> [Task brief]: Only the lines from the one containing "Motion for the" to the end of the records belong in the output; print them exactly.

> [Records for this task]:
- - - -

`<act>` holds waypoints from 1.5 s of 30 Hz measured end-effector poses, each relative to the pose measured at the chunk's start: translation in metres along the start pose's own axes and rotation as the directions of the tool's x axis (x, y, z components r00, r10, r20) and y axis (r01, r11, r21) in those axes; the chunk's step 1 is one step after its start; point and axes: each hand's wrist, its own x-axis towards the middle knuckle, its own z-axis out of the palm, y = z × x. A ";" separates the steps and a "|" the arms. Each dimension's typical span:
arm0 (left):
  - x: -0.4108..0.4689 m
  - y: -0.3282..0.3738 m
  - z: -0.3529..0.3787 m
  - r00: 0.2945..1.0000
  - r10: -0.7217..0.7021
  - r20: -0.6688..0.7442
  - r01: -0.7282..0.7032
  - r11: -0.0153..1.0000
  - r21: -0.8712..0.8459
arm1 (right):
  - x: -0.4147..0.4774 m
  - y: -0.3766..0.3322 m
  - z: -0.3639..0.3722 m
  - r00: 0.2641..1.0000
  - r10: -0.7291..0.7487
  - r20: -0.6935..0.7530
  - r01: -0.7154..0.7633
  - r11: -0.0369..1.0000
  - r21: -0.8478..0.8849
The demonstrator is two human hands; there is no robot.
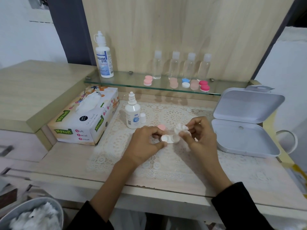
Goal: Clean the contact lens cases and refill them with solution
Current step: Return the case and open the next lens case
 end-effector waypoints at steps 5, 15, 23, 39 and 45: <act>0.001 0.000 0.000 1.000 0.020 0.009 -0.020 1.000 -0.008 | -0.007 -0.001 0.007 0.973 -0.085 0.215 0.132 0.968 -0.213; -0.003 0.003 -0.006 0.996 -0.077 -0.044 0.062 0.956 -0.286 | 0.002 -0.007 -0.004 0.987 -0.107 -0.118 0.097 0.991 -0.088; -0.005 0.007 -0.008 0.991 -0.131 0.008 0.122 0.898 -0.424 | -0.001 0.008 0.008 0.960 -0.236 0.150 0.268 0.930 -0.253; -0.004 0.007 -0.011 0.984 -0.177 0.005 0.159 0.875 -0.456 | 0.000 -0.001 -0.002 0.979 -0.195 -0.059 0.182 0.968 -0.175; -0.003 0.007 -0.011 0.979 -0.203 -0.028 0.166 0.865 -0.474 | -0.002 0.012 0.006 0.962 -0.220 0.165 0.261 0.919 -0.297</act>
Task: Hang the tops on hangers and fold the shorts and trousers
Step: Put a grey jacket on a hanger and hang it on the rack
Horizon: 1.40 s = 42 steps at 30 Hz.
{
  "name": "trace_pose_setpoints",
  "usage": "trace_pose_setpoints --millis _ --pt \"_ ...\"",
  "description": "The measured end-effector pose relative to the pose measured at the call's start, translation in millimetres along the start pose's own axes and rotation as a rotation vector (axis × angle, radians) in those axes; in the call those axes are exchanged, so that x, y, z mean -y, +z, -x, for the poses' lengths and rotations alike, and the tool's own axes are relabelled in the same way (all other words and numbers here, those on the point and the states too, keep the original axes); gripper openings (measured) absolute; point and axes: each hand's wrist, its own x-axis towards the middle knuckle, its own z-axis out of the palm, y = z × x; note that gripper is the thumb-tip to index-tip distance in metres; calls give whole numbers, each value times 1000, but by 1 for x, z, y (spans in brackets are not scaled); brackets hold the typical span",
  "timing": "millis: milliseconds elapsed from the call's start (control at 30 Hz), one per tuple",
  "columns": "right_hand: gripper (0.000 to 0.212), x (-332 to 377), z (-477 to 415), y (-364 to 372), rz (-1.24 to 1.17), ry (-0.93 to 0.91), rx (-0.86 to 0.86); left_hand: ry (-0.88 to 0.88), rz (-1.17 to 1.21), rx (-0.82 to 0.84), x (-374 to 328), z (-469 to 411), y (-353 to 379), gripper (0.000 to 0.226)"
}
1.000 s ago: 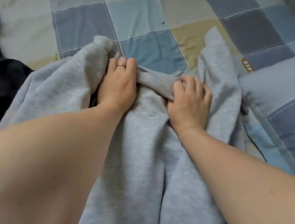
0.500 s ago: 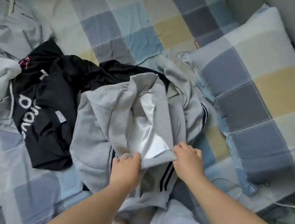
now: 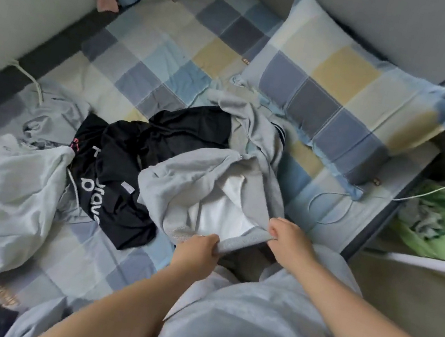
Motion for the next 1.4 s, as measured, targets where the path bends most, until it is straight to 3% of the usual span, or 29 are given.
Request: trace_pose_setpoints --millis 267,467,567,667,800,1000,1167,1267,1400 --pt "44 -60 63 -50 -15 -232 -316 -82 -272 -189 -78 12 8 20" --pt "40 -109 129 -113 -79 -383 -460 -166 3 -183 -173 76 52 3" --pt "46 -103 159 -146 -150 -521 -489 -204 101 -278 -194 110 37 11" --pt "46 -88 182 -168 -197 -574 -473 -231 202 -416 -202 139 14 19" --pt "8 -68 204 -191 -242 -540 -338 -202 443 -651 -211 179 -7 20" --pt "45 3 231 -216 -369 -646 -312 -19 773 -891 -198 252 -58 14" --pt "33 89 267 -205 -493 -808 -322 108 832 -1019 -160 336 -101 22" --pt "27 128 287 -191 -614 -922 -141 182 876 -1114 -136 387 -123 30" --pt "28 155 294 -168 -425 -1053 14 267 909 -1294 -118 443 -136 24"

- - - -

> [Finished exercise]:
Motion for the next 1.4 s, as measured, targets where the path bends most, until it is straight to 3% of the usual span, or 29 are given.
Request: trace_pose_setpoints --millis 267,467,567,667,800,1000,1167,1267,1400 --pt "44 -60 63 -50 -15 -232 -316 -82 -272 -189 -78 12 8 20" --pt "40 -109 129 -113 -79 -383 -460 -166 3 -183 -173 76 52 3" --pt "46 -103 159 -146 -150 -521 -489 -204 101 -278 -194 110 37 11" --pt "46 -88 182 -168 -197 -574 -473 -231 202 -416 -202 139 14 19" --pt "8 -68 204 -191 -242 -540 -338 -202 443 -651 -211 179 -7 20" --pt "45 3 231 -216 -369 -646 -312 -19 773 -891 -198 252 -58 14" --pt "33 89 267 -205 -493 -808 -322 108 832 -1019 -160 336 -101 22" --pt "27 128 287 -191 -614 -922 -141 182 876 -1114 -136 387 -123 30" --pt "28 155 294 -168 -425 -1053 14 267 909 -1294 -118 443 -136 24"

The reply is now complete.